With crowds of supporters waiting for her, Secretary Hillary Clinton stopped at a coffee house in Mount Vernon, Iowa, on April 14, 2015. (Melina Mara/The Washington Post)

Is Hillary Clinton honest enough to be president?

That question — phrased in a thousand different ways but always with the same doubts in mind — sits at the heart of a campaign that will span the next 18 months and on which billions of dollars will be spent.

It speaks to the seemingly contradictory reality of Clinton as a candidate: She is her own best asset. She is also her own worst enemy.

There is little doubt among the electorate — with the exception of conservative Republicans who will never vote for Clinton under any circumstances — that her life experiences and résumé have prepared her to do the job. First lady, senator from New York, secretary of state — no one in the field (on either side) can match those credentials.

Clinton is universally known and, generally, regarded as hyper-competent. That’s her as her best asset.

Former U.S. senator and secretary of state Hillary Clinton announced that she’s running for president in 2016. Here's the Democrat’s take on women’s rights, Benghazi and more, in her own words. (Julie Percha/The Washington Post)

Then there is the other side of being Hillary Clinton, the not-so-good side if you are running to be the next president. Yes, she has rolled up an unmatched résumé over the past two-plus decades in national public life. But, in that same period, she and her husband have been dogged by a general perception that they don’t always play by the rules and, in the most negative reading, don’t think the rules apply to them.

From Whitewater to Travelgate to Monica Lewinsky to the Marc Rich pardon (and beyond), the Clintons’ time in and around Washington has been defined by questions of propriety — of bending (some would say breaking) the rules to benefit them and their friends.

And it has left a mark.

A new Associated Press-GfK poll shows that 6 in 10 people, or 61 percent, said “honest” describes Clinton only slightly well or not at all. Before you argue that those numbers are just recalcitrant Republicans corrupting the sample, chew on these two nuggets: First, 4 in 10 Democrats — yes, Democrats — said “honest” either barely applied to Clinton or didn’t apply at all, and, second, 6 in 10 independents said the same about Clinton’s “honesty” problem.

Those are remarkable numbers for a candidate not expected to face serious opposition for the Democratic presidential nomination and who polling suggests will start as a favorite in the general election next year against any Republican candidate.
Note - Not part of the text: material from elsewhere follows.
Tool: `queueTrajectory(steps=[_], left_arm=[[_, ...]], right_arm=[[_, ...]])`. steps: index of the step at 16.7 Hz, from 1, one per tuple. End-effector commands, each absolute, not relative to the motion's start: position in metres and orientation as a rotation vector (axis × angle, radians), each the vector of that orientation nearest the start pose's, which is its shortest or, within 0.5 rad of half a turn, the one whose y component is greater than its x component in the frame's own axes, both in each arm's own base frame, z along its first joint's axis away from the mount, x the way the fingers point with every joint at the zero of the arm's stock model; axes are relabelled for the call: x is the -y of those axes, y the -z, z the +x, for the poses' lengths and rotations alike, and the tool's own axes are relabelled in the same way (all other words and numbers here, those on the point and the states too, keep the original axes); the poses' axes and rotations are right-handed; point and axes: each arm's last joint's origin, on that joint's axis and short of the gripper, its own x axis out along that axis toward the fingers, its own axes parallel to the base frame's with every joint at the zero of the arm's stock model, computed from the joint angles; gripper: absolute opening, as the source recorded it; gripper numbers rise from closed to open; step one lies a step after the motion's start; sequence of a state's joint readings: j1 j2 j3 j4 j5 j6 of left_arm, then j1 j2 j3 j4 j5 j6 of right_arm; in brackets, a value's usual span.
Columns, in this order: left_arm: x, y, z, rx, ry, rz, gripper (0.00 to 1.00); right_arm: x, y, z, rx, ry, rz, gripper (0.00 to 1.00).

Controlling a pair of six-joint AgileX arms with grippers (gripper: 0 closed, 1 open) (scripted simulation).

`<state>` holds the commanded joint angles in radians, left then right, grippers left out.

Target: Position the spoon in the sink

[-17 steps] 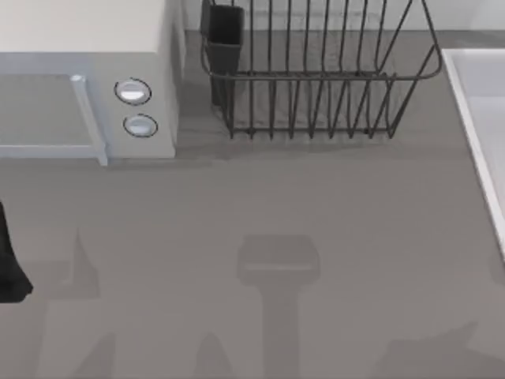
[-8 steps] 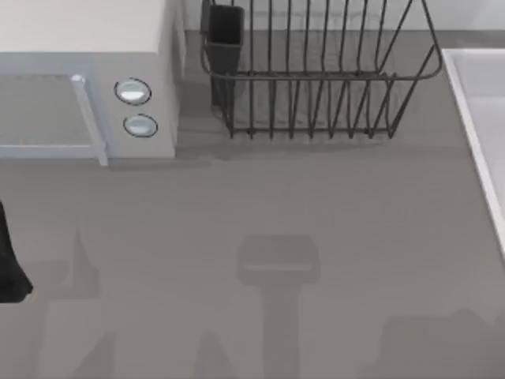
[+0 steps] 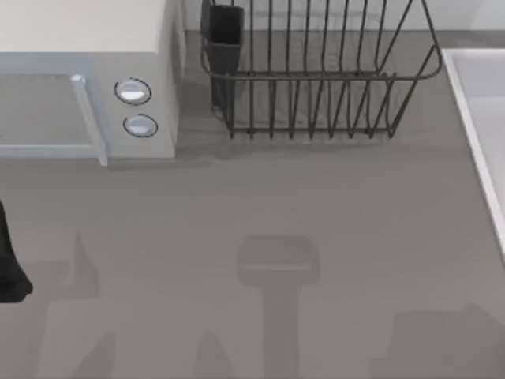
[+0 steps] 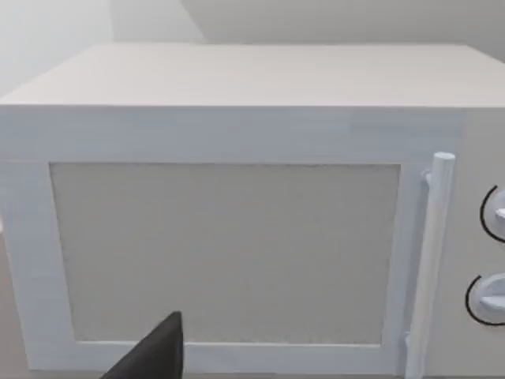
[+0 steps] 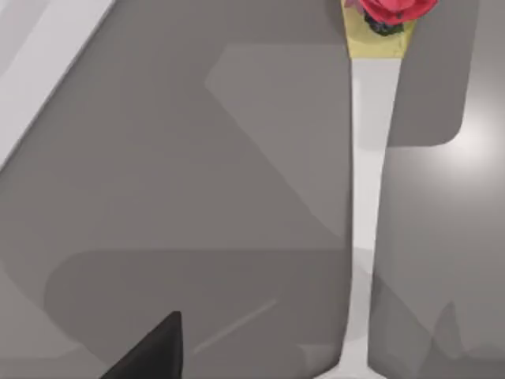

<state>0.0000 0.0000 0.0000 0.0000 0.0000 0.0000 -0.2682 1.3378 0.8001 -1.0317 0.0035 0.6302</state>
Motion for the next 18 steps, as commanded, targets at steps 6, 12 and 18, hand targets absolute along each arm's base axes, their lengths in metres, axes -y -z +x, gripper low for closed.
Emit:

The Clinton conundrum is perhaps best explained by numbers found within a Quinnipiac University poll conducted last month.

More than 6 in 10 voters (62 percent) said that Clinton has “strong leadership qualities.” In that same sample, though, less than 4 in 10 (38 percent) said she was honest and trustworthy. A majority (54 percent) said she is not honest and trustworthy, including 61 percent of independents.

Those findings seem contradictory, right? One way of reconciling them is to see Clinton’s high numbers on leadership as a judgment on her professional life, and her low numbers on trust as a reflection of people’s dislike of how she and her husband have conducted their private affairs.

Of course, the split between public and private in politics is becoming increasingly blurry, and by the time the 2016 campaign heats up, it may not exist — if it even does now.

And, Clinton is not helping her cause. A recent spate of stories raise questions about the possibility of a too-close relationship between the former first family and big donors to the Clinton Foundation.

Republicans are seizing on those stories to stoke doubts about whether Clinton is honest enough to be president. “It’s the Clinton way: raking in millions from foreign governments behind closed doors while making promises about transparency that they never intended to keep,” said Carly Fiorina, a former Hewlett-Packard chief executive who is expected to formally declare her bid for the Republican presidential nomination Monday. “Have we had enough of a ruling political class that doles out favors to the wealthy and well-connected few?”

That line of attack is hugely problematic for Clinton’s presidential bid because it speaks to the concerns about trust that many in the electorate — including many who are favorably inclined to the Clintons — feel toward her and her family.

It affirms for people that there is always some piece — or pieces — of baggage that comes with electing the Clintons to anything. It’s part of the deal. You don’t get one without the other.

The question at the heart of the election, then, is whether Clinton’s competence or readiness to be president outweighs doubts about whether she can be fully trusted with the office for which she is running.

Answer that, and I’ll tell you whether Clinton wins in 2016.